Растяжение не позволяло Гарпу заниматься бегом целых две недели, и он сильно продвинулся в своих писательских трудах. Он работал над книгой, которую называл то «Книгой отца», то «Книгой отцов», — над первым из трех проектов, какие он небрежно набросал Джону Вулфу ночью перед отъездом в Европу, тогда он назвал этот проект «Иллюзии моего отца», и, поскольку отца Гарп изобретал, он чувствовал, что теснее соприкасается с миром чистого воображения, некогда породившим «Пансион „Грильпарцер“». Чувствовал, что долгое время шел по ложному пути, ибо оказался в плену, как он теперь говорил, «несчастных случаев и простых случайностей будничной жизни», а также «вполне понятной душевной травмы, явившейся их результатом». Сейчас он опять чувствовал себя на коне, был полон уверенности, что безусловно способен создать нечто стоящее.

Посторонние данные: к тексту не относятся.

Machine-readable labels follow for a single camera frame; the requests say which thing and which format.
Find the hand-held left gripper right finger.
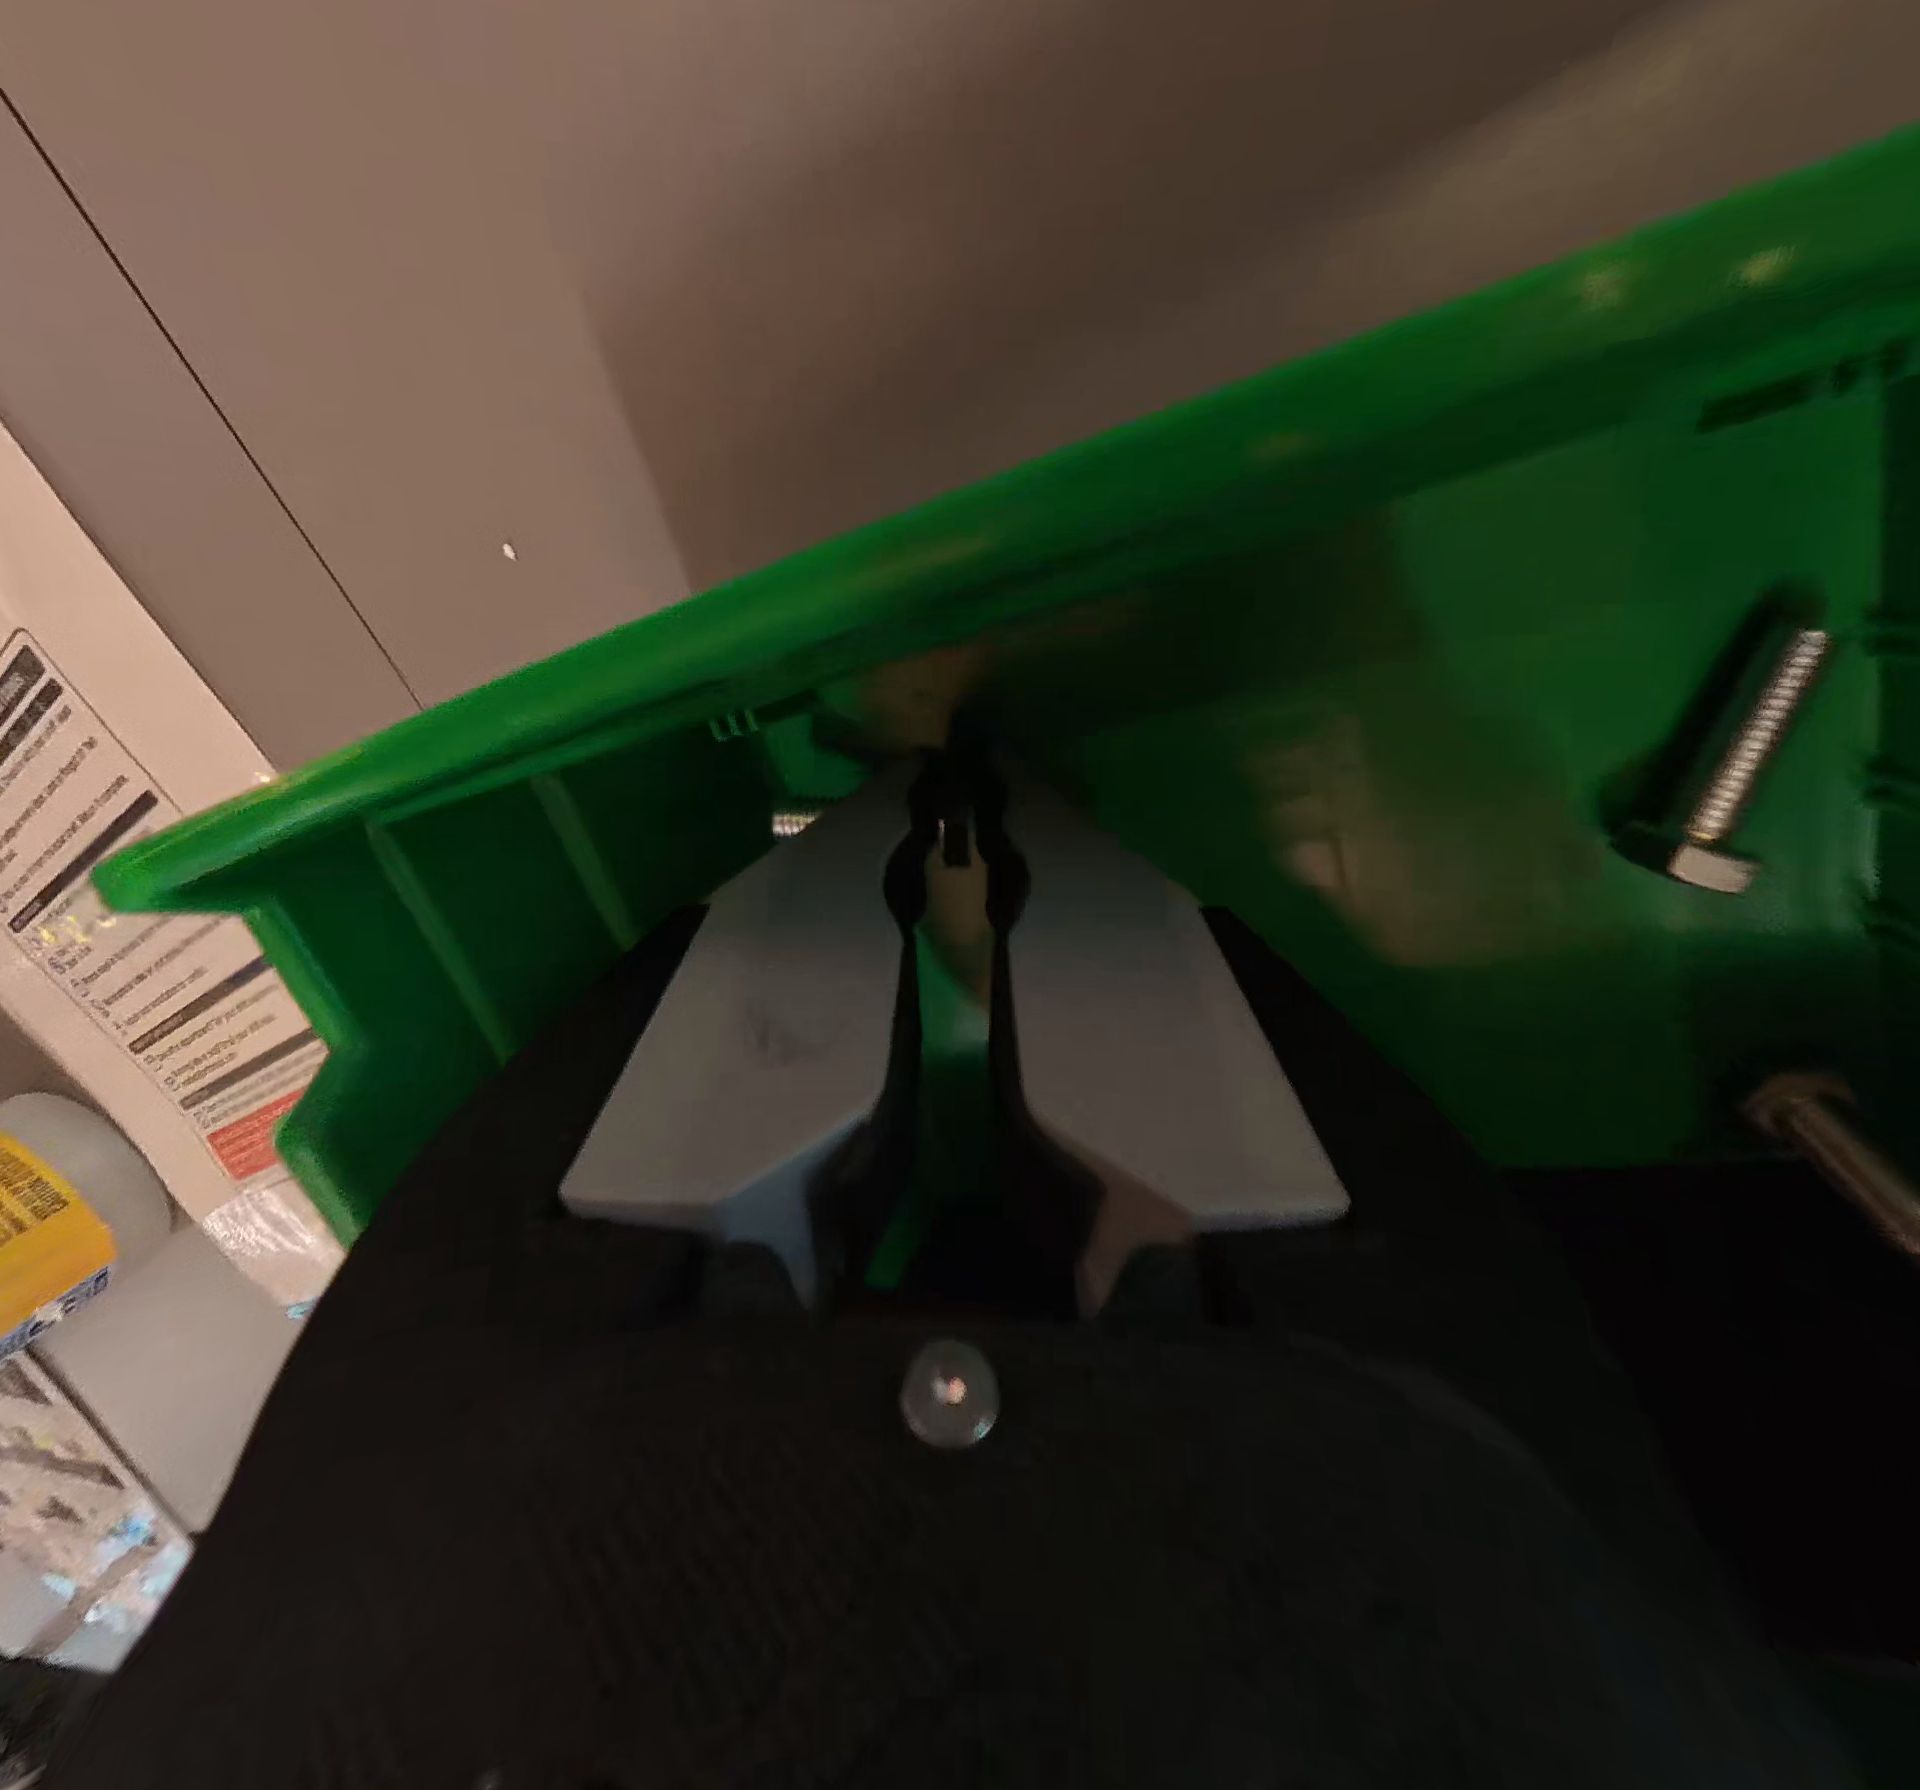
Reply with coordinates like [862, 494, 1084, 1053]
[981, 763, 1353, 1320]

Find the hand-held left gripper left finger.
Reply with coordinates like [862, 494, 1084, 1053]
[558, 763, 937, 1310]

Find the white printed desk sheet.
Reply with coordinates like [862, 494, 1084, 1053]
[0, 417, 355, 1243]

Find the disinfecting wipes canister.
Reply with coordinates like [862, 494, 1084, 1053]
[0, 1092, 178, 1357]

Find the green plastic bin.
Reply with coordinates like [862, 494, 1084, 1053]
[91, 126, 1920, 1251]

«Мой отец хотел, чтобы у всех нас жизнь сложилась лучше, — начал Гарп, — но лучше ли, чем у него или у кого-то другого? Вот этого-то он как раз и не знал. Не думаю, чтобы он вообще понимал, что такое жизнь; ему хотелось только, чтобы она была лучше».
Как и в «Пансионе „Грильпарцер“», Гарп выдумал себе целую семью; у него появились братья, сестры, тетки, эксцентричный и злой дядя — и он снова почувствовал себя романистом. Сюжет, к его превеликой радости, довольно быстро обрастал плотью.
По вечерам Гарп читал вслух Эллен Джеймс и Хелен; иногда и Дункан тоже оставался послушать, а иногда и Роберта оставалась на ужин и непременно тоже присоединялась к слушателям. Гарп вдруг стал очень щедр во всем, что касалось фонда. Он даже раздражал других членов правления: хотел буквально каждой претендентке что-нибудь дать.
— По-моему, она пишет искренне, — говорил он. — Послушайте! У нее же такая тяжелая жизнь! Разве у нас денег не хватает?
— Не будет хватать, если мы начнем тратить их подобным образом, — охлаждала его пыл Марсиа Фокс.
— Если мы не будем проводить среди претенденток жесткий отбор, а пойдем у них на поводу, как предлагаете вы, — говорила Хильма Блох, — нам конец!